> [EXERCISE REQUIREMENTS]:
Retype exactly the lines that run from the start of the data to the line holding "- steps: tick", including both, and only those.

==== EXERCISE DATA ====

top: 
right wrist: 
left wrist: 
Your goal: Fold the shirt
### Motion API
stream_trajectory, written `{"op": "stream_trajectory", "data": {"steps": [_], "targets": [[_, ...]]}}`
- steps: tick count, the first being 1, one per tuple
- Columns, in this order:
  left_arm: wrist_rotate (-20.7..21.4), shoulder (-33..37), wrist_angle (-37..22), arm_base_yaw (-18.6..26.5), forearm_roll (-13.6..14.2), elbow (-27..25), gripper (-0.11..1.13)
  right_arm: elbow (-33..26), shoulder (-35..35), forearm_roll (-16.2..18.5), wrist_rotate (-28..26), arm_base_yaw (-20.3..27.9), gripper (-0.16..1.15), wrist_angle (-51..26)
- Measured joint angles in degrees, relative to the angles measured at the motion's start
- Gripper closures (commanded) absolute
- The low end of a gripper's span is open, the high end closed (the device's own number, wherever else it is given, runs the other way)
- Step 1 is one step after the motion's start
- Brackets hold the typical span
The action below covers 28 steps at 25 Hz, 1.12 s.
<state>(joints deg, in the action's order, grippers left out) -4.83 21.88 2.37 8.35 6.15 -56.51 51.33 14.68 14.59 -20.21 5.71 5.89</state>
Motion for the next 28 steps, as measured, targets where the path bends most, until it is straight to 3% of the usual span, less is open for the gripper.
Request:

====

> [PROBLEM SOLUTION]:
top: 
right wrist: 
left wrist: 
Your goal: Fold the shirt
### Motion API
stream_trajectory, written `{"op": "stream_trajectory", "data": {"steps": [_], "targets": [[_, ...]]}}`
- steps: tick count, the first being 1, one per tuple

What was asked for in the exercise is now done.